100.   The two Australian citizen children would also be deprived of having contact with their half-siblings.

101.   Further, the non-Australian citizen children have recently begun to excel at their studies and to consider Australia their home. Further disruption to their lives could aggravate their  already fragile mental health.

CONCLUSION

102.   The Tribunal has decided that there was non-compliance by the applicant in the way described in the notice given under s.107 of the Act. Further, having regard to all the relevant circumstances, as discussed above, the Tribunal concludes that the visa should not be cancelled.

DECISION

103.   The Tribunal sets aside the decision under review and substitutes a decision not to cancel the applicant’s Subclass 801 (Spouse) visa.

Rosa Gagliardi
Member


ATTACHMENT – Migration Act 1958 (extracts)

5Interpretation

(1)In this Act, unless the contrary intention appears:

bogus document, in relation to a person, means a document that the Minister reasonably suspects is a document that:

(a)     purports to have been, but was not, issued in respect of the person; or

(b)     is counterfeit or has been altered by a person who does not have authority to do so; or

(c)      was obtained because of a false or misleading statement, whether or not made knowingly.

97Interpretation

In this Subdivision:

application form, in relation to a non‑citizen, means a form on which a non‑citizen applies for a visa, being a form that regulations made for the purposes of section 46 allow to be used for making the application.

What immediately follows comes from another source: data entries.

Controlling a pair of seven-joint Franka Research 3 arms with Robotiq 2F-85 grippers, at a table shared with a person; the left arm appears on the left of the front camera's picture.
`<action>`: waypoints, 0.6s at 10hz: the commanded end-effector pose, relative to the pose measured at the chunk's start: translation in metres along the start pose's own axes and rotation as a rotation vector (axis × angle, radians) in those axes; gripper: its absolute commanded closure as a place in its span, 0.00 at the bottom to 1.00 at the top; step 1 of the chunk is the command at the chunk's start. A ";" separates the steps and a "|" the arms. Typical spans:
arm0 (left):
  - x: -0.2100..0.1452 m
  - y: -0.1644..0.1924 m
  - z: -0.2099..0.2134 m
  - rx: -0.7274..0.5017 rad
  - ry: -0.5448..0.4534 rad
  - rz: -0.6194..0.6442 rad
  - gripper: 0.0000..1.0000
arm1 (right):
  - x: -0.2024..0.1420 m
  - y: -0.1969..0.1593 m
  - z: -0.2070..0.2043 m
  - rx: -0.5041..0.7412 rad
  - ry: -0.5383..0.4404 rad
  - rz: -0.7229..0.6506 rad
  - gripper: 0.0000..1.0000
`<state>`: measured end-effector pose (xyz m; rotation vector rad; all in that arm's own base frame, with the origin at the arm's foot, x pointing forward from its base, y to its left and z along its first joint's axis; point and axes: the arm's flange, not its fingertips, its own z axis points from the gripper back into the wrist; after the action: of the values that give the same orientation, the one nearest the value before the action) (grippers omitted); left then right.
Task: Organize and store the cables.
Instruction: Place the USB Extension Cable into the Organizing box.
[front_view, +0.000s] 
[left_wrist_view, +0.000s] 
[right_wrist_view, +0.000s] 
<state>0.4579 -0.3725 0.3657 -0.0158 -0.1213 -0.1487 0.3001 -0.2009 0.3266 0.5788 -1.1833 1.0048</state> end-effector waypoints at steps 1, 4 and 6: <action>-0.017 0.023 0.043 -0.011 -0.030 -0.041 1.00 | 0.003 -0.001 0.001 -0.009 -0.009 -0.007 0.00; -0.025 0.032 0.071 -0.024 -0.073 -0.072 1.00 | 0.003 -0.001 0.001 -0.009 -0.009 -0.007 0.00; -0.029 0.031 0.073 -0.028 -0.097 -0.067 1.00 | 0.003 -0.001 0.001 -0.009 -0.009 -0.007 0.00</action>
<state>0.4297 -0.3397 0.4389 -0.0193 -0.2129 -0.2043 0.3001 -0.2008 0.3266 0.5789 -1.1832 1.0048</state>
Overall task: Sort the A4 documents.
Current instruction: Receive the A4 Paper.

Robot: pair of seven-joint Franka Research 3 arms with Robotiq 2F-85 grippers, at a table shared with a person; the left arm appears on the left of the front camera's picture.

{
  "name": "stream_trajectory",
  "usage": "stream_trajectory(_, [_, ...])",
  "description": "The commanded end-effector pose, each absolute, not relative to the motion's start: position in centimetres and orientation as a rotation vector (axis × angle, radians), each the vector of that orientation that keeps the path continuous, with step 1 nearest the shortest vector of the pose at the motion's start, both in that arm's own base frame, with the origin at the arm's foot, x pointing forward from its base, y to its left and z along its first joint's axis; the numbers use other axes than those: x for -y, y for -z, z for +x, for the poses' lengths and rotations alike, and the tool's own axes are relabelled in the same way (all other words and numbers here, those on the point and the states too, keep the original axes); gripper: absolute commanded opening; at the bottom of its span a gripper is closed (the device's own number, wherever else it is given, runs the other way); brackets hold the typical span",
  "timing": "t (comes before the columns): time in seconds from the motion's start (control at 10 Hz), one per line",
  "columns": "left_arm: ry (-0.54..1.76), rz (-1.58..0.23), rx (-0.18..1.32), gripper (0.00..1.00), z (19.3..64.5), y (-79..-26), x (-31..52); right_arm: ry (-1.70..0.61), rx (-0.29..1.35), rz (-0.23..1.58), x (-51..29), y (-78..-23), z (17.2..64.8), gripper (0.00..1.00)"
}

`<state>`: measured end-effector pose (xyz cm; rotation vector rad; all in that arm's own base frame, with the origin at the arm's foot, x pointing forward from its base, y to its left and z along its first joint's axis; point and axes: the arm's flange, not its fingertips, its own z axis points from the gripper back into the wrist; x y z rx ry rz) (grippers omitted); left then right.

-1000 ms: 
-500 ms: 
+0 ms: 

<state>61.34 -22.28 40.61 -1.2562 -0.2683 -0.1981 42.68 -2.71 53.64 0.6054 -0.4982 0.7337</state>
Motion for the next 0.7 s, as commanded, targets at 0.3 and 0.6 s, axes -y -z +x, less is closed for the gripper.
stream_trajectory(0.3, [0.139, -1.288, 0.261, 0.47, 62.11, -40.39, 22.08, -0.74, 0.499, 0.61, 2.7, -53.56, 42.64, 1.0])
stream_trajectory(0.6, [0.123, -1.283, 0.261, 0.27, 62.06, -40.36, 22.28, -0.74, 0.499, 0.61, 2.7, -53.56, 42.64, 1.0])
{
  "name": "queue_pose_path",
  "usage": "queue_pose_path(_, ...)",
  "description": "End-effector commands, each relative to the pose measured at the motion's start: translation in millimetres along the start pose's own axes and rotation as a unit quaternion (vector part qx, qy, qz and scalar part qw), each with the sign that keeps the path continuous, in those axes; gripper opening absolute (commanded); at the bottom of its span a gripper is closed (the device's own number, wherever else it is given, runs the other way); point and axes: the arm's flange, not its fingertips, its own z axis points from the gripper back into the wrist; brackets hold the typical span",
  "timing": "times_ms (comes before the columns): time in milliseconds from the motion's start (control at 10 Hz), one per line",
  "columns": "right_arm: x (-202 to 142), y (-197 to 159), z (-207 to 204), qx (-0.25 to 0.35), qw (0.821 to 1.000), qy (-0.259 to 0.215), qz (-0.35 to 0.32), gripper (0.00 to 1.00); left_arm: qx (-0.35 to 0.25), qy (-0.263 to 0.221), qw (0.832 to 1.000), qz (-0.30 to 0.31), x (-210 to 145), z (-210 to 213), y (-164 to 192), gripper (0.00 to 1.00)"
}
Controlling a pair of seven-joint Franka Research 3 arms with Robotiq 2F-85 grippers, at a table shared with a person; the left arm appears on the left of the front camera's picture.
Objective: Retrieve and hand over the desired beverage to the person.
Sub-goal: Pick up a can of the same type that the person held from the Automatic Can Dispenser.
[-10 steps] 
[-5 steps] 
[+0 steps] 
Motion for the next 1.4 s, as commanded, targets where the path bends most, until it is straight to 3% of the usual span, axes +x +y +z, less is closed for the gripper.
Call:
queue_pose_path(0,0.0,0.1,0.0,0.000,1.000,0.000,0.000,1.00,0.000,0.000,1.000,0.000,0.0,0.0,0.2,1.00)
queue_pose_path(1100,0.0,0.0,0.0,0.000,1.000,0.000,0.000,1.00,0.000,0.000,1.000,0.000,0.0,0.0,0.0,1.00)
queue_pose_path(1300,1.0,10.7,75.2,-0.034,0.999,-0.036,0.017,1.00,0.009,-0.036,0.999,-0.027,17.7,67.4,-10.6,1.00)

passenger card has the meaning given by subsection 506(2) and, for the purposes of section 115, includes any document provided for by regulations under paragraph 504(1)(c).

Note:Bogus document is defined in subsection 5(1).

98Completion of visa application

A non‑citizen who does not fill in his or her application form or passenger card is taken to do so if he or she causes it to be filled in or if it is otherwise filled in on his or her behalf.

99Information is answer

Any information that a non‑citizen gives or provides, causes to be given or provided, or that is given or provided on his or her behalf, to the Minister, an officer, an authorised system, a person or the Tribunal, or the Immigration Assessment authority, reviewing a decision under this Act in relation to the non‑citizen’s application for a visa is taken for the purposes of section 100, paragraphs 101(b) and 102(b) and sections 104 and 105 to be an answer to a question in the non‑citizen’s application form, whether the information is given or provided orally or in writing and whether at an interview or otherwise.

100Incorrect answers

For the purposes of this Subdivision, an answer to a question is incorrect even though the person who gave or provided the answer, or caused the answer to be given or provided, did not know that it was incorrect.

101Visa applications to be correct

A non‑citizen must fill in or complete his or her application form in such a way that:

(a)all questions on it are answered; and

(b)no incorrect answers are given or provided.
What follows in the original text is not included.